───── Extracted information
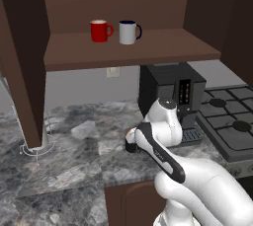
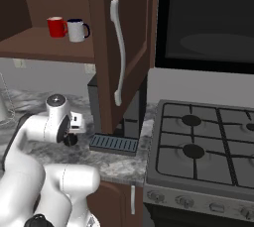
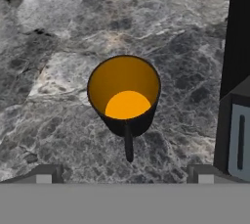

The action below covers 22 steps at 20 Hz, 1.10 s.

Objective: Pick the mug on the counter and place it in the cabinet with the handle facing the right, like the mugs already inside.

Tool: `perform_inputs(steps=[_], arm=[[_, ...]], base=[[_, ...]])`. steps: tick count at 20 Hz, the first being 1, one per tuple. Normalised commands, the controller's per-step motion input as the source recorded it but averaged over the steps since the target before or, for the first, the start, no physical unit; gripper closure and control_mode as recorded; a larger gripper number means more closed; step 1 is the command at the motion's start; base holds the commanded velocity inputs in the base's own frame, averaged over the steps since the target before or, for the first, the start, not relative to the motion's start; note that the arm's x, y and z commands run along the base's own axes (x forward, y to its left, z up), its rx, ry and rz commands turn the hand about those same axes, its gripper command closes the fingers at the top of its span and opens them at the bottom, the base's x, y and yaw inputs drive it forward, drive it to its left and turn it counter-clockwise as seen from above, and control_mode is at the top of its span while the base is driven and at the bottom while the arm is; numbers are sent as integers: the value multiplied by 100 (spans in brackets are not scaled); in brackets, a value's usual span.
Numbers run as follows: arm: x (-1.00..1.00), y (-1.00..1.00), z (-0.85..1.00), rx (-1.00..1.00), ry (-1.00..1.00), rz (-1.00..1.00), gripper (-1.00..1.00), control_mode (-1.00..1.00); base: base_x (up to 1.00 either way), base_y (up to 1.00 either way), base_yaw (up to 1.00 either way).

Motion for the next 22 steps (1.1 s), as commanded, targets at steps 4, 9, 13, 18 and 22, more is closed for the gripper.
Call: perform_inputs(steps=[4,9,13,18,22], arm=[[0,-11,-31,2,0,3,-100,-100],[6,0,-33,1,-1,3,-100,-100],[1,0,-36,1,-3,3,-100,-100],[0,0,-33,1,-2,2,-100,-100],[0,-1,-29,1,0,0,-100,-100]], base=[[0,0,0],[0,0,0],[0,0,0],[0,0,0],[0,0,0]])
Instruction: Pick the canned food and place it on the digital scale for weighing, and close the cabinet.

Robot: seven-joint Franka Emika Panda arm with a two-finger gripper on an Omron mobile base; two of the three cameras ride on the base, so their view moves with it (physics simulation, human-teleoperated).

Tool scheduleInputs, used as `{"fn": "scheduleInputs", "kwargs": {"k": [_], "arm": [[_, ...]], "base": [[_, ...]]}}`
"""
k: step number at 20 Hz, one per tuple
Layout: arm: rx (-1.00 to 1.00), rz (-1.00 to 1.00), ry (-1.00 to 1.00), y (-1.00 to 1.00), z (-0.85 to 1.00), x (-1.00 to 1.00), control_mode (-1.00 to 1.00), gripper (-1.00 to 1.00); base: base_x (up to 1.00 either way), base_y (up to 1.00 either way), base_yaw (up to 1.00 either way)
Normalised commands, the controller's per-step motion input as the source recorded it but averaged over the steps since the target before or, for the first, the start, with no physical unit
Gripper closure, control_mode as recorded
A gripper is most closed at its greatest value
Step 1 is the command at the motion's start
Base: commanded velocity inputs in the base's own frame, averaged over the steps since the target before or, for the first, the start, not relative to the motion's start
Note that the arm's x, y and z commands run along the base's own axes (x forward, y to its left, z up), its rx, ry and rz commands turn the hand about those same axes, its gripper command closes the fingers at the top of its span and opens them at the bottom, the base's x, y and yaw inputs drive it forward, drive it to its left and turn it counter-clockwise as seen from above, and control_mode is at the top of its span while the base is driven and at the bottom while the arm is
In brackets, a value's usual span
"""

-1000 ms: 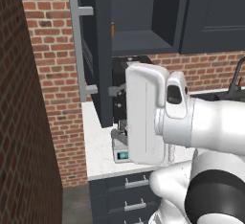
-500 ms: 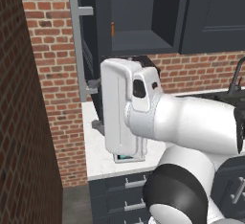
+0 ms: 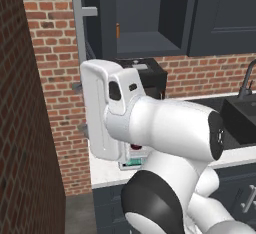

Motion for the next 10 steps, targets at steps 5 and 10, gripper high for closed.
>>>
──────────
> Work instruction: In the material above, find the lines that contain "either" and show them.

> Solved problem:
Numbers run as follows: arm: x (-1.00..1.00), y (-1.00..1.00), z (-0.85..1.00), rx (-1.00..1.00), ry (-1.00..1.00), rz (-1.00..1.00), gripper (-1.00..1.00), control_mode (-1.00..1.00); base: base_x (up to 1.00 either way), base_y (up to 1.00 either way), base_yaw (up to 1.00 either way).
Layout: arm: rx (-1.00 to 1.00), rz (-1.00 to 1.00), ry (-1.00 to 1.00), y (-1.00 to 1.00), z (-0.85 to 1.00), x (-1.00 to 1.00), control_mode (-1.00 to 1.00), gripper (-1.00 to 1.00); base: base_x (up to 1.00 either way), base_y (up to 1.00 either way), base_yaw (up to 1.00 either way)

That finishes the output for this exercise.